Task details ▸ Gather all lines in the records below that include the word "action".
━━ Recorded information
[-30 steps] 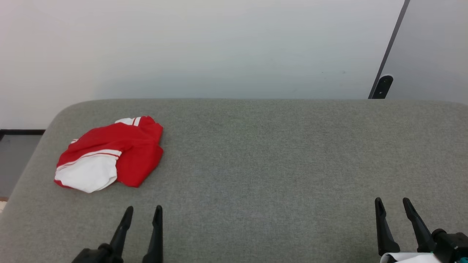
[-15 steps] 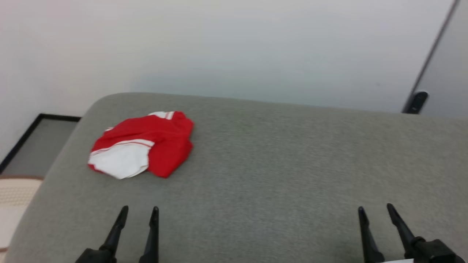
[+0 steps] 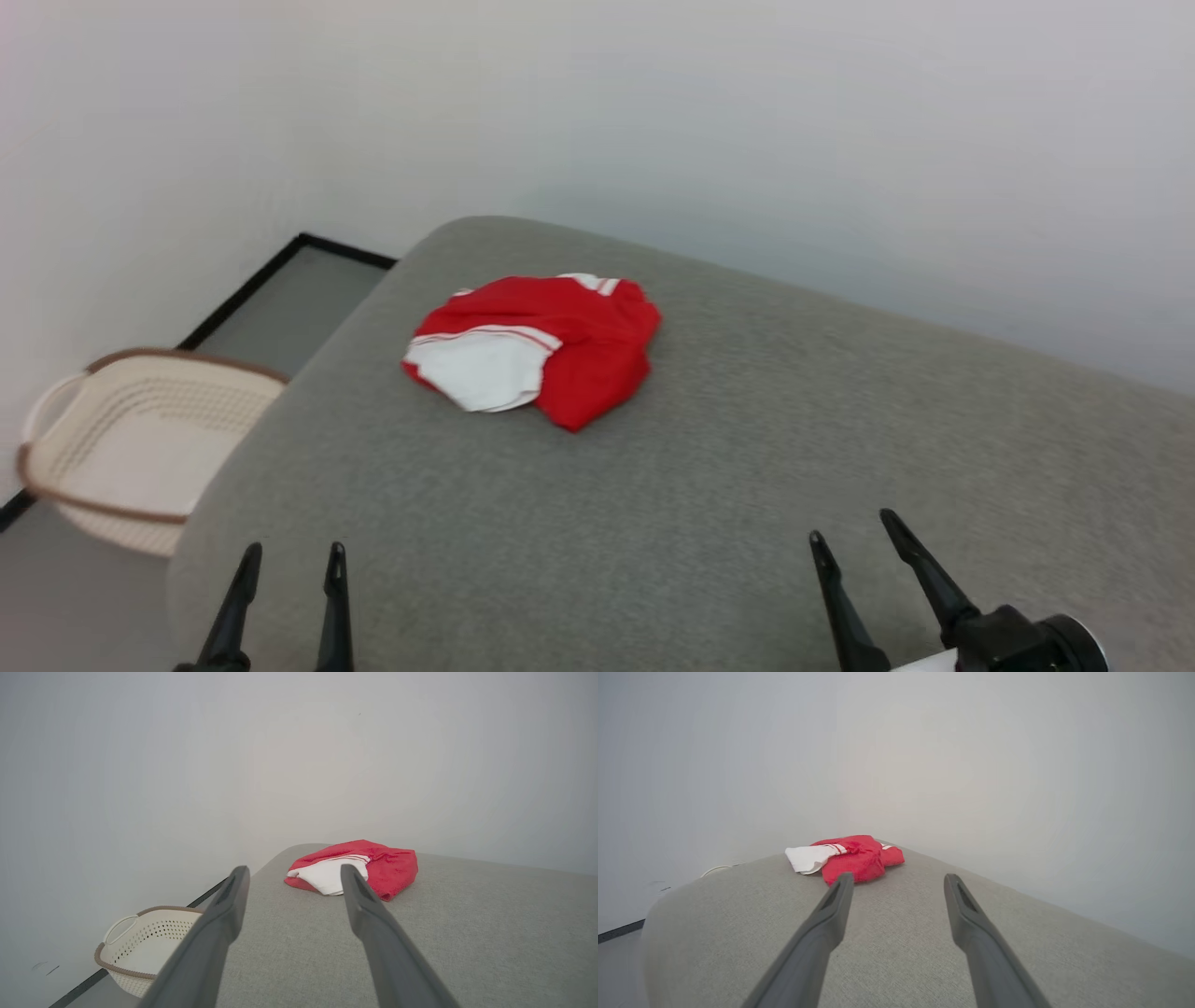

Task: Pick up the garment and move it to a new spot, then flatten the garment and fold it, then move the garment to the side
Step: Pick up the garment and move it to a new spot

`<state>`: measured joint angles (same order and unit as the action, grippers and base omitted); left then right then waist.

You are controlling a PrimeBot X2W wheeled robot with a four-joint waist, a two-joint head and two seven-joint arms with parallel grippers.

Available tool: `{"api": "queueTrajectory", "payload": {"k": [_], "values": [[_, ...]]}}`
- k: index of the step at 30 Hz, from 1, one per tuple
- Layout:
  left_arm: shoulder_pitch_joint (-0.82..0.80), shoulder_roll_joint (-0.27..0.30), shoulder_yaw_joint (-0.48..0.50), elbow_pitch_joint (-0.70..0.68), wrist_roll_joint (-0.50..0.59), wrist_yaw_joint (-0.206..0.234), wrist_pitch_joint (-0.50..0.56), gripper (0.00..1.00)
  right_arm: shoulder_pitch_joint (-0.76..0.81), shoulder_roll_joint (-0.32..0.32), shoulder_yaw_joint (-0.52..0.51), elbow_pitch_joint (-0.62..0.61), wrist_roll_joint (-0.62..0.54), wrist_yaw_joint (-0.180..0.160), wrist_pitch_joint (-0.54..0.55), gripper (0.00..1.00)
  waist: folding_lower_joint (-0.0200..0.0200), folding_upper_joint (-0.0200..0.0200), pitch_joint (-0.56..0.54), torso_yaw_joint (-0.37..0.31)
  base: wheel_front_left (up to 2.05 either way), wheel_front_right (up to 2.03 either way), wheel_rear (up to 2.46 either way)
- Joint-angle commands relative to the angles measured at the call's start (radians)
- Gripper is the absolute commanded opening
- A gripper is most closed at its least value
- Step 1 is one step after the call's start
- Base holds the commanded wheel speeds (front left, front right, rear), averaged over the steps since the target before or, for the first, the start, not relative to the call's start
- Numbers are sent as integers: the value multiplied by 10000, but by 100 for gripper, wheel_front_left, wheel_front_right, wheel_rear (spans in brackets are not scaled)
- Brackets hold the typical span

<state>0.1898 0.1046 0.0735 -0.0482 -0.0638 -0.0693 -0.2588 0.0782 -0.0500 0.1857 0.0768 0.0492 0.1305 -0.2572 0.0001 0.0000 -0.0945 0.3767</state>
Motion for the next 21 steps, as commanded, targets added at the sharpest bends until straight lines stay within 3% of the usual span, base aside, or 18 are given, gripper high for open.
{"api": "queueTrajectory", "payload": {"k": [1, 6, 11, 21], "values": [[144, -56, 68, -108, 193, 97, -77, 100, -97, -5, 110, 58, -217, 4, -91, 100, -1, 0, -47, 679, 0, 0, 0], [-61, -207, 12, 70, -158, -49, -59, 100, -191, -7, -9, 178, -250, 4, -96, 100, -1, 0, 5, 721, 0, 0, 0], [-1236, 250, -390, 765, -659, -443, 168, 100, 105, 1, -285, 91, -409, 4, -82, 100, -1, 0, 168, 433, 0, 0, 0], [-5881, 2488, -1114, 1777, -3350, -623, 2645, 100, -591, -13, -621, -291, -1399, 1, -78, 100, -1, 0, 2317, -1149, 0, 0, 0]]}}
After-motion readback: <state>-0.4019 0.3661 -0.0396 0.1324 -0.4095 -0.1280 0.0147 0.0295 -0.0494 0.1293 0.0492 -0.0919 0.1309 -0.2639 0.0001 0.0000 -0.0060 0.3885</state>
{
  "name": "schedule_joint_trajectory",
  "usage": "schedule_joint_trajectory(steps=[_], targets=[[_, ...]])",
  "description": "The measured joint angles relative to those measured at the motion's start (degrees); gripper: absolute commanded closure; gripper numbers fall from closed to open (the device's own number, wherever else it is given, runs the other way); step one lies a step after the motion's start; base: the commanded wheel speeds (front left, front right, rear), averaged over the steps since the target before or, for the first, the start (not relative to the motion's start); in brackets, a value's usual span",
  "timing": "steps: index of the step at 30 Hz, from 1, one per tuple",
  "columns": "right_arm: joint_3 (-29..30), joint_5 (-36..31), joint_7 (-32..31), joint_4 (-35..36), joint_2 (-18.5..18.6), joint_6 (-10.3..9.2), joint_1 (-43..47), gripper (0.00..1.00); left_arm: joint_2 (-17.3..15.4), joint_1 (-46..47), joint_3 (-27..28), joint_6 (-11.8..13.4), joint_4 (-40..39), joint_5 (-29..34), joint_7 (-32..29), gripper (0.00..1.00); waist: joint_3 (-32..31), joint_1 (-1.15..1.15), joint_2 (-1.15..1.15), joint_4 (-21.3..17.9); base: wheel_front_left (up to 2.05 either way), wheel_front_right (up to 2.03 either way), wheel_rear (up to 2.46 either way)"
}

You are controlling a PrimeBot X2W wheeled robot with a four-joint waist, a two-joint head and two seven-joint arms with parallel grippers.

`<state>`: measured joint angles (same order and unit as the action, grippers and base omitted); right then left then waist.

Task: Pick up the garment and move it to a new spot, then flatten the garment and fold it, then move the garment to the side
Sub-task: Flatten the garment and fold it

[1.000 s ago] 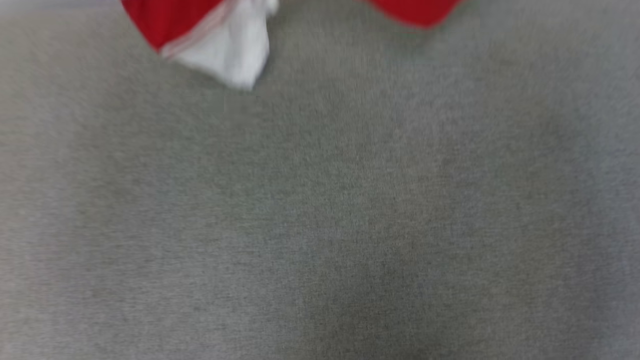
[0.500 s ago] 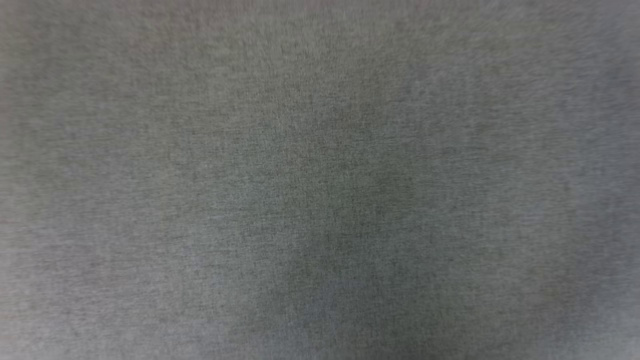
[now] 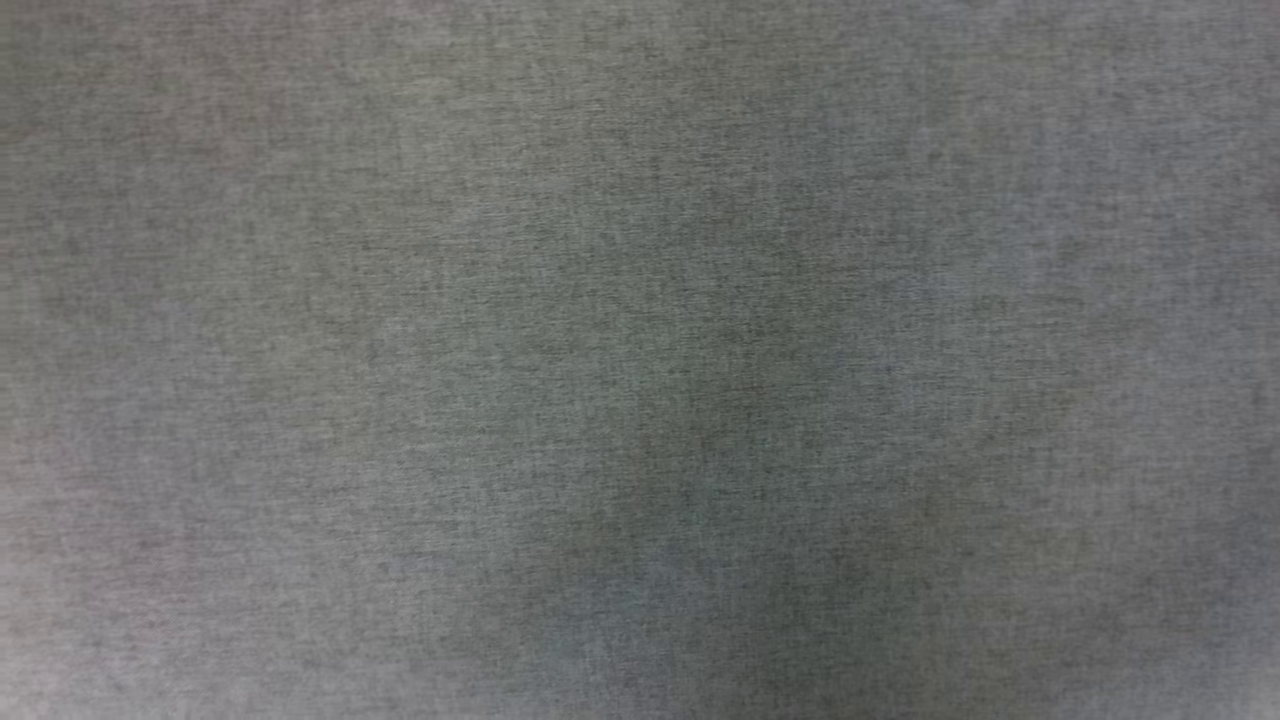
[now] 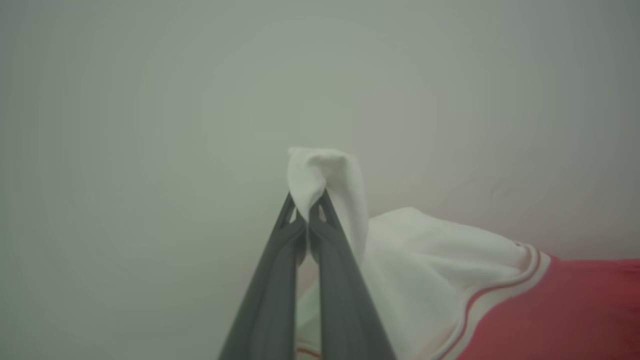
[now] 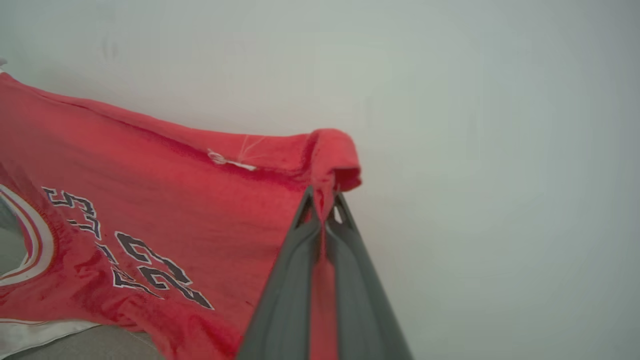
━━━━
Output ▸
`<state>`: measured joint angles (same order and unit as the action, grippers and base omitted); left then right then waist.
`<state>`: measured joint angles (same order and unit as the action, grippers and base omitted); right then left then waist.

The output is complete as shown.